BishopAccountability.org
 
  Priests' Victims Still Hurting

By Steve Arney sarney@pantagraph.com
Pantagraph [Bloomington IL]
April 24, 2004

BLOOMINGTON -- What happened to Rick Springer, the optimistic teenage Catholic convert who wanted to become a priest?

The youngster confided to a priest about the sexual thoughts filling his mind at age 14. Springer said the priest was so concerned that he invited him to the rectory for counseling to free him of his perversions.

The rectory counseling included an order from the priest that Springer drop his pants.

Rick Springer didn't become a priest.

He became a depressed alcoholic who couldn't keep a job, who couldn't form relationships, who could love but not be loved and who eventually became homeless.

His recovery started in 1981 with alcoholism recovery. Now he speaks freely about the sexual abuse that happened in 1952.

He reported the abuse to another priest. He doesn't know what sanctions were taken but said the abusive priest died in good standing in the church.

Springer, now 66, drives a cab in Chicago.

At the Radisson Hotel and Conference Center in Bloomington on Friday, Springer joined two other survivors, both from Lincoln, on a panel that opened a one-day conference on abuse by priests.

Survivors and their allies spoke of bishops who covered up abusers and attempt to discredit or buy off victims.

Ninety people attended.

The Lincoln survivors say they have been harassed and received anonymous threats after they joined a lawsuit in the 1990s that included 11 other men. All claim The Rev. Norman Goodman molested them.

Survivor Lance Rainforth said he's still Catholic, and he can separate religion from what happened to him -- a man committed a crime. What astonished Rainforth is that the Peoria-based diocese first tried to talk him into a cash settlement -- before he was seeking any money -- and then acted like his enemy.

Of the victims, he said, "the church just abandoned them."

One reason the Catholic church abuse scandal won't die is that it's still unfolding, said conference speaker Claudia Vercellotti, 34, who heads Ohio's Survivors Network of those Abused by Priests.

She arrived late and frazzled. She explained her tardiness: She was in Ohio on Thursday night at a hospital helping a sexual abuse survivor who had taken a handful of pills and washed it down with liquor.

He survived.

Her base is Toledo, but she doesn't think it matters because bishops across the country covered up the scandals.
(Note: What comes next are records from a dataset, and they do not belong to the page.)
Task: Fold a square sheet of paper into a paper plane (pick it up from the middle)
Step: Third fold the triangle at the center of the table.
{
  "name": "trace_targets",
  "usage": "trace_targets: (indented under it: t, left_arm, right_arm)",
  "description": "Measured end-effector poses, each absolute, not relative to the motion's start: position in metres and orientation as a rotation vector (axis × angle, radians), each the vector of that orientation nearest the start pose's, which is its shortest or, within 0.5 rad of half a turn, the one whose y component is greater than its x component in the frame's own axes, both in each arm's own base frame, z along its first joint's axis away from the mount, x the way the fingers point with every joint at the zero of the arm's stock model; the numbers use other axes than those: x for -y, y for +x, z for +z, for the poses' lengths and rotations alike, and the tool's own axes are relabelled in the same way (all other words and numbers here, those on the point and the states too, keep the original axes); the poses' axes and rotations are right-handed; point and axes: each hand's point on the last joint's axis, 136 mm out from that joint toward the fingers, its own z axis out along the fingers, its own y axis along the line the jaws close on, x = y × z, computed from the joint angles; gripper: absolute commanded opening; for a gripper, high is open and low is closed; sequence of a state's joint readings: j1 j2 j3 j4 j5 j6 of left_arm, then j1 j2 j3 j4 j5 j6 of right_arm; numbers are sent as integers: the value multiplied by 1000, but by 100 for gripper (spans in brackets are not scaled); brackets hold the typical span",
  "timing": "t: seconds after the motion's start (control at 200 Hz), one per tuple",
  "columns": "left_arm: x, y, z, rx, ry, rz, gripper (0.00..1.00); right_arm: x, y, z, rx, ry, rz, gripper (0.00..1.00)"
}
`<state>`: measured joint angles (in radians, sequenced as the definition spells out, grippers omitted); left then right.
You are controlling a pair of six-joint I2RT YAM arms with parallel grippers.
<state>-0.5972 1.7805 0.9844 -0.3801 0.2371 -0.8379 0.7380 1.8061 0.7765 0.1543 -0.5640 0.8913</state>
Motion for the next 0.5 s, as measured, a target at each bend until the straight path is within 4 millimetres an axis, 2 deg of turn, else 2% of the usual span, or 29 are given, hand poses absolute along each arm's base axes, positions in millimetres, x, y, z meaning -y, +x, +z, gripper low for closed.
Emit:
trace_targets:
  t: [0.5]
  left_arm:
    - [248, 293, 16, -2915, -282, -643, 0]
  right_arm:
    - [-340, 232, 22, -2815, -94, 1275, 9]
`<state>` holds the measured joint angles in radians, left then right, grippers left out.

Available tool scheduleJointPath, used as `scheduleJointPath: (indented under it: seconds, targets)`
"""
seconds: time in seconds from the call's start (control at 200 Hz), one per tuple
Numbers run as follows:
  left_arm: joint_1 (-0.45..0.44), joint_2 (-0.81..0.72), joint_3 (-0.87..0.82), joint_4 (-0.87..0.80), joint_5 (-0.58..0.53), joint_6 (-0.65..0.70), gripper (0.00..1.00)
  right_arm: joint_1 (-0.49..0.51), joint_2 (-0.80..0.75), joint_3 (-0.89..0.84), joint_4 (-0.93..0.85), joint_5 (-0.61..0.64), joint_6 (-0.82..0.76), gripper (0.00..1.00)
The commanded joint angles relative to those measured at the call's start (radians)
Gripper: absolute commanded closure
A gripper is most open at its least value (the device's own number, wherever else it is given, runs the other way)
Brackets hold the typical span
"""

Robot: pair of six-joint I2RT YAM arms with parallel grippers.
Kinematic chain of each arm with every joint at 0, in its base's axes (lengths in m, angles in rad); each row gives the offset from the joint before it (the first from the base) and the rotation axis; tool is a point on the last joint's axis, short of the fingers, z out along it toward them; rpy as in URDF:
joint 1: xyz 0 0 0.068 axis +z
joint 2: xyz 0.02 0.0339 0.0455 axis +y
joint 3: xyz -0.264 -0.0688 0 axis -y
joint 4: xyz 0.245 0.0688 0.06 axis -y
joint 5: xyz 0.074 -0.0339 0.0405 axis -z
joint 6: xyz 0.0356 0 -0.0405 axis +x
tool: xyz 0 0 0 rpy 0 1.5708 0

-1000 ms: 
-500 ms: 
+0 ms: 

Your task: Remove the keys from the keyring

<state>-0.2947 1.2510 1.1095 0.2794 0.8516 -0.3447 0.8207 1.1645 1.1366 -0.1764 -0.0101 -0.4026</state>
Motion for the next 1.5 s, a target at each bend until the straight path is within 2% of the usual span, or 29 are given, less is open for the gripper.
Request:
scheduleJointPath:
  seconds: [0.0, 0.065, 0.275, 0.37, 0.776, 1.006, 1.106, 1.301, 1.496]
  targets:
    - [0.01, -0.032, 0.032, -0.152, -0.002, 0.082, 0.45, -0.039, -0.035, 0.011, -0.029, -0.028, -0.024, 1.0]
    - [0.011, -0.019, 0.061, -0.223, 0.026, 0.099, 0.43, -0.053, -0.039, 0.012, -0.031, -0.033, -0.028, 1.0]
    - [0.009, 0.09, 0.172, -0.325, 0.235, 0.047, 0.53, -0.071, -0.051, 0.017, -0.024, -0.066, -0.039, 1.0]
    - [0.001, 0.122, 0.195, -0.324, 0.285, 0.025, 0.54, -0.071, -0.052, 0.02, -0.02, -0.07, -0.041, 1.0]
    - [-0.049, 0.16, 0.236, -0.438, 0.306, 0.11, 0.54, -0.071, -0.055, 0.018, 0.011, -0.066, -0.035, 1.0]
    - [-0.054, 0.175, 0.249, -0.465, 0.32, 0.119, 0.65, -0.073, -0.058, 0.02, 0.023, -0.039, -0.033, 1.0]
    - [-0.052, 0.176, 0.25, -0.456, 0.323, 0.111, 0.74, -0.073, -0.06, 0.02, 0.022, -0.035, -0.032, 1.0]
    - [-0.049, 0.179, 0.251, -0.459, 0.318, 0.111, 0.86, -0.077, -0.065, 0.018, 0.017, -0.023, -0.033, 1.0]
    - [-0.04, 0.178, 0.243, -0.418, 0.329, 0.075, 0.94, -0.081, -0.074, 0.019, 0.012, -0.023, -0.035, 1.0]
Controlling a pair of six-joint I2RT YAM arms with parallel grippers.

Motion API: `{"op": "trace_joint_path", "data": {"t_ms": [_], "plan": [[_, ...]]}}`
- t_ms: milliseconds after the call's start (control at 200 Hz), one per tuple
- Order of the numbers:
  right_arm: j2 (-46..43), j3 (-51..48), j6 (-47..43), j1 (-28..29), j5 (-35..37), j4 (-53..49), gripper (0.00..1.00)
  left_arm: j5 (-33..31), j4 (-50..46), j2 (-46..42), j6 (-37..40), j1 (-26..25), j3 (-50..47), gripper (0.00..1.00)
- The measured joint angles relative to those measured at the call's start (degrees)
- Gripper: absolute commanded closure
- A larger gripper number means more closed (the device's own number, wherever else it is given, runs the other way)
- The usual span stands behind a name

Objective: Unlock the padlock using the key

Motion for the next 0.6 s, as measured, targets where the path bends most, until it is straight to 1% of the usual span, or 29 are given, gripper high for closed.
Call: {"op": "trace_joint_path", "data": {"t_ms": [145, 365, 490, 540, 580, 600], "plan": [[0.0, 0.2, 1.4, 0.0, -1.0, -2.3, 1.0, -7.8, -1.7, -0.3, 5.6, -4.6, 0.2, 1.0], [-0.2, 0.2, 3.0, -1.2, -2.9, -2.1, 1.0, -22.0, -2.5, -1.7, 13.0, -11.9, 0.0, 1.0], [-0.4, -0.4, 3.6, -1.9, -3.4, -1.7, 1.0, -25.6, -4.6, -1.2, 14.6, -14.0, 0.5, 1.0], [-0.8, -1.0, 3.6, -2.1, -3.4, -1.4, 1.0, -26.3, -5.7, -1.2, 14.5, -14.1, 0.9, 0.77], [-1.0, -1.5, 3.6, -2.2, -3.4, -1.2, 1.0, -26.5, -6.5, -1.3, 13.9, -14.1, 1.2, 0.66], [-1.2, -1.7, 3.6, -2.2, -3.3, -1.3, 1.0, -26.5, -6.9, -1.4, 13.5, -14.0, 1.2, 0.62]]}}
Those cover-ups now are being exposed -- in part by an autonomous commission formed by the bishops themselves.

Toledo, Bloomington, Chicago, the stories sound about the same -- the stories of 10,000 documented victims and an uncounted legion more.

Those who sue are accused of trying to exploit the situation for gain, said Vercellotti, a survivor who didn't sue. She carts around plastic canisters of play money to demonstrate: In Toledo, she said, $181,570 has been paid to victims and $693,515 went to lawyers.

Thank the lawyers too, said speaker Joseph Klest, an attorney for survivors.

Without the lawsuits, there would have been no press attention, he said, and without the media focus, there would have been no pressure for the reforms that began with a bishops conference in 2002 in Dallas.